## [What you have to do]
Go through the listing below from its first line and repeat each line exactly, ending at the line containing "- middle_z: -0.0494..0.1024" and including it.

··· Source data

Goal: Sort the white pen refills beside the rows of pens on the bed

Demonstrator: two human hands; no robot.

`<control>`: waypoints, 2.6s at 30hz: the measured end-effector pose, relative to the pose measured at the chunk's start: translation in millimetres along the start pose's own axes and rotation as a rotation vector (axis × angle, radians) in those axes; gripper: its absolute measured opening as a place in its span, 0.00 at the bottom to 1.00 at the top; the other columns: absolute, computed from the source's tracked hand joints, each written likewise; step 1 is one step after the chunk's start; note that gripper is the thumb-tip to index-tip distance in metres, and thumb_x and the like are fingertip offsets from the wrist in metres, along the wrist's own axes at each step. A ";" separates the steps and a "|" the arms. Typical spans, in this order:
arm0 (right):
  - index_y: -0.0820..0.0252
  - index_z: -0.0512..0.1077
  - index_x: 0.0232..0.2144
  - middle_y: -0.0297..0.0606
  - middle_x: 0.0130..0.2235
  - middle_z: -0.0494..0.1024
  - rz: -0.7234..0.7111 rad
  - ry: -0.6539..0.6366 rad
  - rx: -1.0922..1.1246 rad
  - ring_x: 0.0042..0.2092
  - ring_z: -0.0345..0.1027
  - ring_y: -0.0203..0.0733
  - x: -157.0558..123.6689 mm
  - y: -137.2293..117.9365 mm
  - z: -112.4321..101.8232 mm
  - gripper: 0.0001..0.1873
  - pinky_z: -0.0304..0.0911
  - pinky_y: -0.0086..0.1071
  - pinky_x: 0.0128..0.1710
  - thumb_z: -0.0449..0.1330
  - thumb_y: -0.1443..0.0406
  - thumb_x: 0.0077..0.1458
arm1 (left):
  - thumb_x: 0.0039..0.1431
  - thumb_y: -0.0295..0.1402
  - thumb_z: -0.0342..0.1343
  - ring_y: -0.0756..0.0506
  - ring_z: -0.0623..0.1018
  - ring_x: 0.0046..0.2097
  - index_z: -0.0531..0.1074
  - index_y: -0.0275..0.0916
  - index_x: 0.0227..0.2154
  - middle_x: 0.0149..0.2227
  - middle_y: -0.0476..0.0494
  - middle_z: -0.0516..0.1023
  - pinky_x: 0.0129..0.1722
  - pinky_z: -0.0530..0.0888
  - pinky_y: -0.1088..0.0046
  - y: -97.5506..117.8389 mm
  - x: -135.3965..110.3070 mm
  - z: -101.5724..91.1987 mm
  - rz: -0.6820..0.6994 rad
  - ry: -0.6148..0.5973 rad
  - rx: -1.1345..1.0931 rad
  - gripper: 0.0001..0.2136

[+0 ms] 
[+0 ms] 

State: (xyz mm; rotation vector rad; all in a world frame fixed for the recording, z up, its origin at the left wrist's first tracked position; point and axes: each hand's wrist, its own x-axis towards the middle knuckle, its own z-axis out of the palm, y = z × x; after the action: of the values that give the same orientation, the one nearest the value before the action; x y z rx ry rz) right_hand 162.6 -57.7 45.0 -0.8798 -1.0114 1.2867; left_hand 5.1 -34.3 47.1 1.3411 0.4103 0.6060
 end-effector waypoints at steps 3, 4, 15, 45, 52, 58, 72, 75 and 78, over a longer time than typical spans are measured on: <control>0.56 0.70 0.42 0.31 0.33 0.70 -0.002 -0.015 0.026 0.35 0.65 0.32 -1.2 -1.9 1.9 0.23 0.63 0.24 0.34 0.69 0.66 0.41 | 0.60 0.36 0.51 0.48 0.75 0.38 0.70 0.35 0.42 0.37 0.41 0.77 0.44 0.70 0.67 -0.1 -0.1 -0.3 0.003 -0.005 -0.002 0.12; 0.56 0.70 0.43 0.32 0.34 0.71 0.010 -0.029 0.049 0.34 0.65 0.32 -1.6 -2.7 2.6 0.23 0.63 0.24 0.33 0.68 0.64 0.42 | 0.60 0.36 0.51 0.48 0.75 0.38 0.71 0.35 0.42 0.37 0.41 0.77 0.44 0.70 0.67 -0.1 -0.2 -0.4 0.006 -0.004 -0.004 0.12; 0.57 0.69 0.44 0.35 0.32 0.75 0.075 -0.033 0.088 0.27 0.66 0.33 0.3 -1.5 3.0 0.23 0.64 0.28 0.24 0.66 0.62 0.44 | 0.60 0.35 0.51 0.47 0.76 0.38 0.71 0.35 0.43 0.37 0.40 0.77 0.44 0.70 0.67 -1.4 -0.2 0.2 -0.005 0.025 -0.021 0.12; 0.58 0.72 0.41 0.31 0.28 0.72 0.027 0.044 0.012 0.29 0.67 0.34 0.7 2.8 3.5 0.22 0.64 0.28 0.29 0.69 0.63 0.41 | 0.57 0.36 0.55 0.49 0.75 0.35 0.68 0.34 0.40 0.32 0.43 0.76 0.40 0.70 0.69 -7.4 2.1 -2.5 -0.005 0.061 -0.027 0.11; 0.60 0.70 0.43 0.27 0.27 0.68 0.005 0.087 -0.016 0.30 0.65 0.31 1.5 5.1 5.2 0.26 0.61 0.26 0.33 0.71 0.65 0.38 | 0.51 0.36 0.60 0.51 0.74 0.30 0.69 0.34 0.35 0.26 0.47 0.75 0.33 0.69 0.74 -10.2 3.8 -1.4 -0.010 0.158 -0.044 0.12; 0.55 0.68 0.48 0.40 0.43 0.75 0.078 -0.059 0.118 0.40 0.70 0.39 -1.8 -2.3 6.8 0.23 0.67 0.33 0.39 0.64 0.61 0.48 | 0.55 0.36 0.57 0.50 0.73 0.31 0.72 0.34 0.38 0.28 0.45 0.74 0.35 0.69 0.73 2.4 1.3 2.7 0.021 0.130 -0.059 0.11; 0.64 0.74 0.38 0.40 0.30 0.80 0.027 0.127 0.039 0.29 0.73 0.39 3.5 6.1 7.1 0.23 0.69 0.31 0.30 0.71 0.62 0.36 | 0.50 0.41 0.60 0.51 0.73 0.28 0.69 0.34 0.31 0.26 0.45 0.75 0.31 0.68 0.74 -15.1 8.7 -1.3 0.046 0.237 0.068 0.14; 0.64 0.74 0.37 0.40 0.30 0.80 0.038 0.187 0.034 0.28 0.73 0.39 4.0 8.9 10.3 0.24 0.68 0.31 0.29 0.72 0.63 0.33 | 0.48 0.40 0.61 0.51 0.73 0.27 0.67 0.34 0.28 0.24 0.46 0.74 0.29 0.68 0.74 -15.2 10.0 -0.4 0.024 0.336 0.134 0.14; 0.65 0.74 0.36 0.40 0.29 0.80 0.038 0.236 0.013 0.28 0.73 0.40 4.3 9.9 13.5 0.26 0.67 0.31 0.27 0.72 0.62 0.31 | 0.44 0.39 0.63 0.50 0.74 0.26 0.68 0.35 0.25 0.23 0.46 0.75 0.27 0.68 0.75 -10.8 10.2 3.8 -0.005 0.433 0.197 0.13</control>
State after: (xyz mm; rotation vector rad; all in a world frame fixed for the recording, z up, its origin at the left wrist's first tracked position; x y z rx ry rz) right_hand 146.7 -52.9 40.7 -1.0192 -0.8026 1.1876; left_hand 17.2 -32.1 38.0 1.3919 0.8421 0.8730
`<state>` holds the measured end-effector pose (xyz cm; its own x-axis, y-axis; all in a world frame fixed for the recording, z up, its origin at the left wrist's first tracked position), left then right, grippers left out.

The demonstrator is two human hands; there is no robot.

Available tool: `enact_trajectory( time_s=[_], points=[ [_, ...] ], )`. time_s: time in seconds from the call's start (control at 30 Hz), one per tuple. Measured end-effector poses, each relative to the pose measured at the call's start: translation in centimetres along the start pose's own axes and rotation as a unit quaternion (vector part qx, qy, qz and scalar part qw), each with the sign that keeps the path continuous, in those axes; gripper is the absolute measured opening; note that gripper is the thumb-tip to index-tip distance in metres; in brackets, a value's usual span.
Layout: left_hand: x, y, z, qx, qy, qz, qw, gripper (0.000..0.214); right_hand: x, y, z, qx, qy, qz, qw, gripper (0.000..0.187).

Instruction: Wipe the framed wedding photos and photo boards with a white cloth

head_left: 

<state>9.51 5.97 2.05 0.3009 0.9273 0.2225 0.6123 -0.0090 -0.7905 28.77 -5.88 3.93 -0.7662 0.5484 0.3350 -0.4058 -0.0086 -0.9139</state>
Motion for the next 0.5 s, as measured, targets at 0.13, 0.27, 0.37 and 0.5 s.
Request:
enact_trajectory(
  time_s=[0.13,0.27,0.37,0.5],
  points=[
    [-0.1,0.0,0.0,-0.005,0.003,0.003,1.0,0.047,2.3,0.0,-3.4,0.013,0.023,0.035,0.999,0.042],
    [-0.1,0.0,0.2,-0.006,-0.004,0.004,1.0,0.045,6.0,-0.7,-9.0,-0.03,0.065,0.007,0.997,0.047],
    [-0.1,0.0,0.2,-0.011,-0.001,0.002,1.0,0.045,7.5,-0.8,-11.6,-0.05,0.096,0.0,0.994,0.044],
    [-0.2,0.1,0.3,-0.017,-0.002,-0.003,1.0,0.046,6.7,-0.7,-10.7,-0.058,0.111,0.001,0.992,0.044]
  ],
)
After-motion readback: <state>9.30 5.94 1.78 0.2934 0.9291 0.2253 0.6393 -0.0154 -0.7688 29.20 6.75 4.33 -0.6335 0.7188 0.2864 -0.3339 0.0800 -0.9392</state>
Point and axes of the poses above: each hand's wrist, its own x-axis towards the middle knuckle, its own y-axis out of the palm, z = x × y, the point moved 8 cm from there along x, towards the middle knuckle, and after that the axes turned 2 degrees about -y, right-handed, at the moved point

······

## [Written response]
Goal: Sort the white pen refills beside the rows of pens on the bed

Demonstrator: two human hands; no robot.

`<control>`: waypoints, 2.6s at 30hz: the measured end-effector pose, relative to the pose measured at the chunk's start: translation in millimetres along the start pose's own axes and rotation as a rotation vector (axis × angle, radians) in those axes; gripper: its absolute measured opening as a place in its span, 0.00 at the bottom to 1.00 at the top; the other columns: absolute, computed from the source's tracked hand joints, each written likewise; step 1 is one step after the chunk's start; note that gripper is the thumb-tip to index-tip distance in metres, and thumb_x and the like are fingertip offsets from the wrist in metres, along the wrist's own axes at each step. A ";" separates the steps and a "|" the arms. Typical spans, in this order:
arm0 (right):
  - index_y: -0.0820..0.0252
  - index_z: -0.0512..0.1077
  - index_x: 0.0232..0.2144
  - middle_y: -0.0297..0.0606
  - middle_x: 0.0130..0.2235
  - middle_z: -0.0494..0.1024

The exercise calls for nothing more than this answer.